• _Exercise goal_
Pictures stay out of the copy. Retype exactly the lines below from the one with "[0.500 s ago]" through the one with "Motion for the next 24".
### Listed entries ###
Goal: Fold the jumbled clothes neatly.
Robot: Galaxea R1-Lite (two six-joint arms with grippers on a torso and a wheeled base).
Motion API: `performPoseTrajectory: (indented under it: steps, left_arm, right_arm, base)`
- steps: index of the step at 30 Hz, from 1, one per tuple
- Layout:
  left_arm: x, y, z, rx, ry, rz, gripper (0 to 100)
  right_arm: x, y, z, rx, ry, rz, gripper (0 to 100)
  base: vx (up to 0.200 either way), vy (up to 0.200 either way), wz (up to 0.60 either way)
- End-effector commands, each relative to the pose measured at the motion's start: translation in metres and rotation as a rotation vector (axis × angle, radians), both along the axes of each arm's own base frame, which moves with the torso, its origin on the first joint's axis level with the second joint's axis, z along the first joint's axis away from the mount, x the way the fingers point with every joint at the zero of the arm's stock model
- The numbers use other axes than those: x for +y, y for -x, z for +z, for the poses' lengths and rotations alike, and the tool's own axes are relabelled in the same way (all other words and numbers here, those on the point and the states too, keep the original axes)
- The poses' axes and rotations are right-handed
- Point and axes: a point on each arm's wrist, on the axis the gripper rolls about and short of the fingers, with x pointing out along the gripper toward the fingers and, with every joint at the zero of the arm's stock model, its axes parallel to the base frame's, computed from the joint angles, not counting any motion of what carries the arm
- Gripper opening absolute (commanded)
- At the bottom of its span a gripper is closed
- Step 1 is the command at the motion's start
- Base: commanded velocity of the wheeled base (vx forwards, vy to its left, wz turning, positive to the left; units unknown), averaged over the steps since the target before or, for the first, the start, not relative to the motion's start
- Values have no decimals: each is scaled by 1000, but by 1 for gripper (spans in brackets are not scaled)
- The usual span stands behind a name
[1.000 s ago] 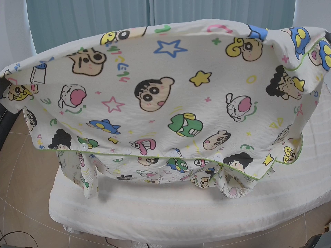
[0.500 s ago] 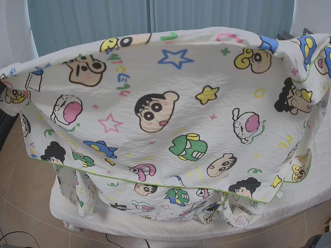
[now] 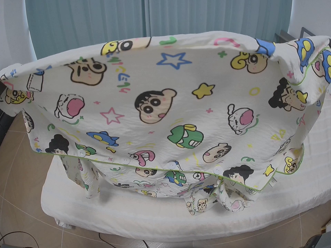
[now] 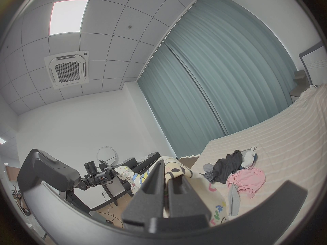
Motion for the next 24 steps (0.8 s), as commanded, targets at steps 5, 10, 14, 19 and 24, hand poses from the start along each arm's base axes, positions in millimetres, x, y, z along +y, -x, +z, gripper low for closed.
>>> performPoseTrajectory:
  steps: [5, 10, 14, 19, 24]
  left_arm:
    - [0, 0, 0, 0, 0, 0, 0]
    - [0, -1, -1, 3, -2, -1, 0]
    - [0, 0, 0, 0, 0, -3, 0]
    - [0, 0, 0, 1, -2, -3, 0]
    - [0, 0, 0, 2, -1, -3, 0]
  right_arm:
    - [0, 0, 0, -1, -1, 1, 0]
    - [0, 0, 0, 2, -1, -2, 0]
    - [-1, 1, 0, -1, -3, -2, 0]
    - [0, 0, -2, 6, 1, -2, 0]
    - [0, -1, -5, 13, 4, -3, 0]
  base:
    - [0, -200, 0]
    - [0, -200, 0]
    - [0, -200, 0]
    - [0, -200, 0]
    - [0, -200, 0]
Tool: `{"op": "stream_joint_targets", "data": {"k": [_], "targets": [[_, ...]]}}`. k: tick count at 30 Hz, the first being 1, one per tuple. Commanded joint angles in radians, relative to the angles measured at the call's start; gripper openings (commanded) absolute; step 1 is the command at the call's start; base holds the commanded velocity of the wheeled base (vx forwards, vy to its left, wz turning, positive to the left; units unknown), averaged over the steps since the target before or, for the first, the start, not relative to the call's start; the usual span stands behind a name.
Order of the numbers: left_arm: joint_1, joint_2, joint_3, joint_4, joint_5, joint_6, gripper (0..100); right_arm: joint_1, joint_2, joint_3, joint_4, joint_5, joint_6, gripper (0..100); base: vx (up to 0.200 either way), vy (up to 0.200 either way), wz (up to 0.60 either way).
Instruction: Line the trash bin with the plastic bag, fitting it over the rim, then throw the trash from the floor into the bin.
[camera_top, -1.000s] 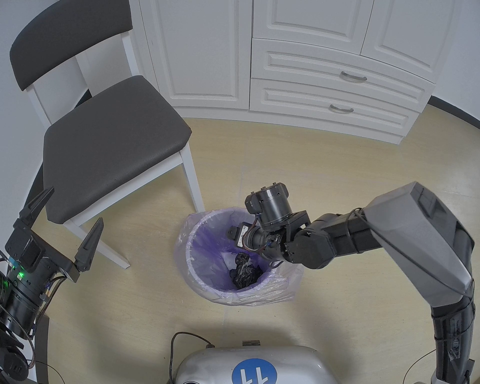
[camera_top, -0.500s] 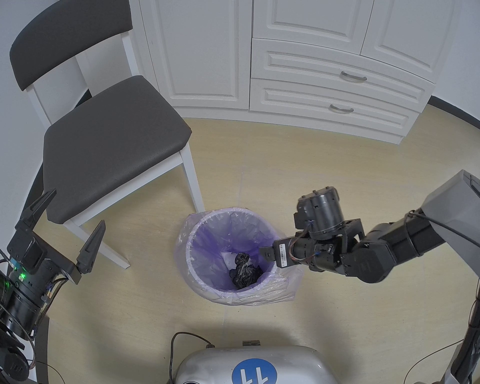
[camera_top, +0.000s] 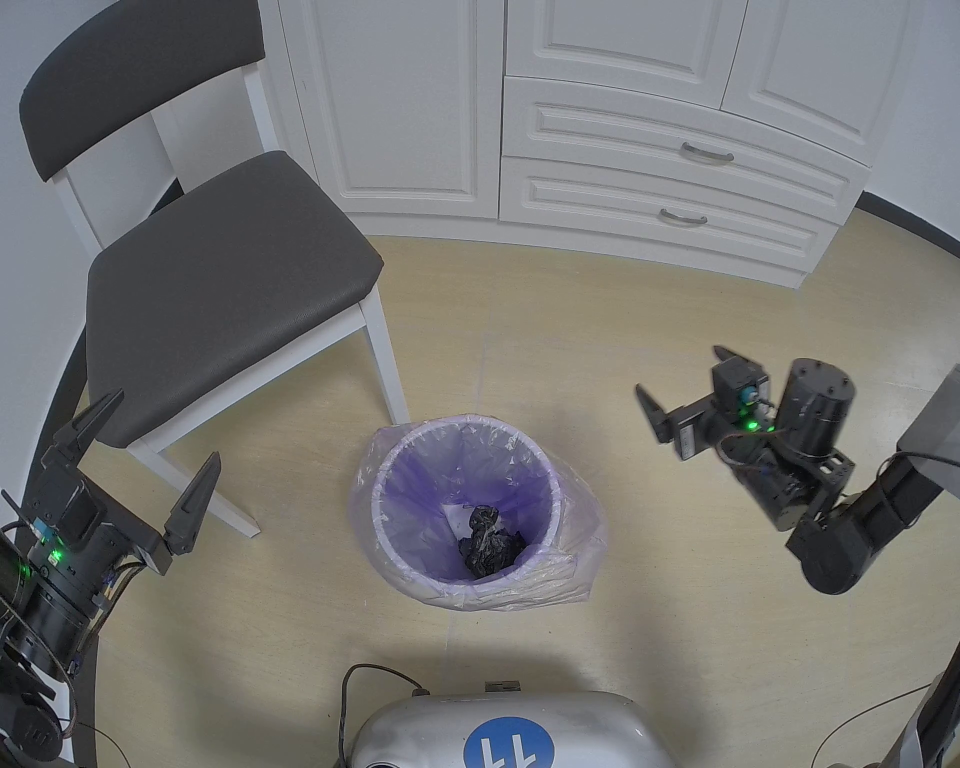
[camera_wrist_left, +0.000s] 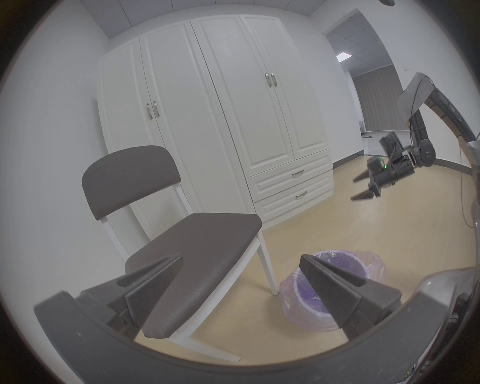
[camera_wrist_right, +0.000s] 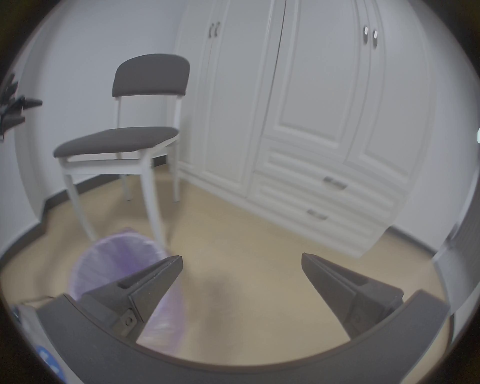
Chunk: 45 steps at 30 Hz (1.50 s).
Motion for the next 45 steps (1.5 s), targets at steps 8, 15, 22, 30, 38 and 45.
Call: {"op": "stream_joint_targets", "data": {"k": [8,15,22,30,38,45], "targets": [[0.042,0.043,-0.021,-0.012,0.005,-0.054,100,-0.264,-0.477,0.352,-0.144,0.004,-0.254,100,0.0,0.0,0.0],[0.117,0.045,-0.017,-0.01,0.005,-0.101,100,-0.294,-0.632,0.39,0.037,0.015,-0.187,100,0.0,0.0,0.0],[0.117,-0.049,-0.003,-0.003,0.005,-0.289,100,-0.321,-0.831,0.442,0.241,0.013,0.051,100,0.0,0.0,0.0],[0.194,-0.076,0.005,-0.003,-0.001,-0.413,100,-0.323,-1.125,0.464,0.475,0.004,0.25,100,0.0,0.0,0.0],[0.205,-0.156,-0.014,0.001,0.0,-0.462,100,-0.35,-1.288,0.539,0.553,0.002,0.398,100,0.0,0.0,0.0],[0.206,-0.181,0.02,0.002,0.011,-0.488,100,-0.366,-1.46,0.659,0.556,0.015,0.424,100,0.0,0.0,0.0]]}}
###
• _Response to this task_
[0.500 s ago] 
[now] 
[now] 
Motion for the next 24 steps (0.8 s), as commanded, targets at steps 5, 10, 14, 19 and 24, hand poses from the start along each arm's base axes, positions in millimetres, x, y, z along +y, -x, +z, gripper low for closed.

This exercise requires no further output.